Comment – Joe Public is a fraud…

It’s time to fight back against the blame and claim culture.

Personally, I blame the Americans and their ambulance-chasing, “where there’s blame there’s a claim” litigious culture. Because it seems that every action is now potentially accompanied by a financial claim.

Inclement weather is the fault of politicians; obesity is caused by advertising (and not, apparently, by fat people stuffing junk foods in their engorged gullets); and each tiger death is directly attributable to the Chinese government because it presides over a large population of men suffering with erectile dysfunction.

But nowhere is this more evident than in the field of demolition, where blame and claim has largely replaced the NIMBY (not in my back yard) stance of our forebears. Today, demolition works are often welcomed with open arms because local residents sense the opportunity of a fast buck.

These claims range from the broken window in the immediate aftermath of an implosion, through “disturbance caused by constant noise” and laundry tarnished with demolition dust, to cars damaged by debris left on the road.

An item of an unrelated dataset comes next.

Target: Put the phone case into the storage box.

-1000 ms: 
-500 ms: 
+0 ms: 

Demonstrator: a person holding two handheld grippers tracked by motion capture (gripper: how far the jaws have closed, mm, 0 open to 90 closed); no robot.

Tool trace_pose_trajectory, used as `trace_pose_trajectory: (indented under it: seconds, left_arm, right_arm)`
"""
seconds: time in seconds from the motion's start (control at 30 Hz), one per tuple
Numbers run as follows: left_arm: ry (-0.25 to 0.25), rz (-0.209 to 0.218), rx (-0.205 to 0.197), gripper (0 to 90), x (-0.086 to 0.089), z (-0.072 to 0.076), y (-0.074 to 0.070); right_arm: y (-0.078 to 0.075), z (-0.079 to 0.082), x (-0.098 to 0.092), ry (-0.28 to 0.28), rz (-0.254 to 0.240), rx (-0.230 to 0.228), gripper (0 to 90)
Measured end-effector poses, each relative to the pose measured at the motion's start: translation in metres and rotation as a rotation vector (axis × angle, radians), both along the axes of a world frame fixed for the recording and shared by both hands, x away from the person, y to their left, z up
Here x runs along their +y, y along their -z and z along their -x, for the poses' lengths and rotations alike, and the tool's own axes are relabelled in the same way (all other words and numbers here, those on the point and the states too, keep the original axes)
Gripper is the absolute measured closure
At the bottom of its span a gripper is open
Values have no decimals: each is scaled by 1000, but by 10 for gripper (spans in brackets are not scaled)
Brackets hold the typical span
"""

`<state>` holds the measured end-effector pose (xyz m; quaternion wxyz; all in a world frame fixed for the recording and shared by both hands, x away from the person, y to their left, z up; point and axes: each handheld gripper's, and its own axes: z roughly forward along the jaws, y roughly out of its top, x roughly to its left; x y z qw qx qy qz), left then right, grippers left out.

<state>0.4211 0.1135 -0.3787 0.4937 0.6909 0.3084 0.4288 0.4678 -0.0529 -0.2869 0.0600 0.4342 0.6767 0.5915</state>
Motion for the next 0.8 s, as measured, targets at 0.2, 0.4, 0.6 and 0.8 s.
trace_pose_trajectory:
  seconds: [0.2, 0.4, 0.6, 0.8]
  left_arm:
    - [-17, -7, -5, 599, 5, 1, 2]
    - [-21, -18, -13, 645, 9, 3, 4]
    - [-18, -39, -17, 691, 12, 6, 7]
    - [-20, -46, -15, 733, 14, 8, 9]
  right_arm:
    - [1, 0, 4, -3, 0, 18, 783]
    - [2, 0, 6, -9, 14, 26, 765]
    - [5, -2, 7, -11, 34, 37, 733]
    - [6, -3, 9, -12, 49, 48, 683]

And what do all these claims have in common? Yes, they are all virtually impossible to disprove. That window might have been broken for months; that laundry might have just been dropped on the ground; and that car might well have been a barely mobile wreck long before it came into contact with two ounces of dirt on the road outside a demolition site.

Worse still is the fact that demolition contractors are morally obliged to take all such claims seriously, often resulting in a financial pay out of some kind. No demolition company worth its salt wants to be seen by a client to be anything but considerate.

But much of this is a scam.

In the run-up to a tower block implosion, I have seen residents in neighbouring blocks hanging out their laundry just prior to their evacuation with the full intention of making a claim when they return to find their clothes “mysteriously” sullied by demolition dust.

Maybe it’s time for demolition contractors to embrace this blame and claim culture themselves and to greet each false claim with a counter-claim for emotional distress caused by fraudulent claims from local people.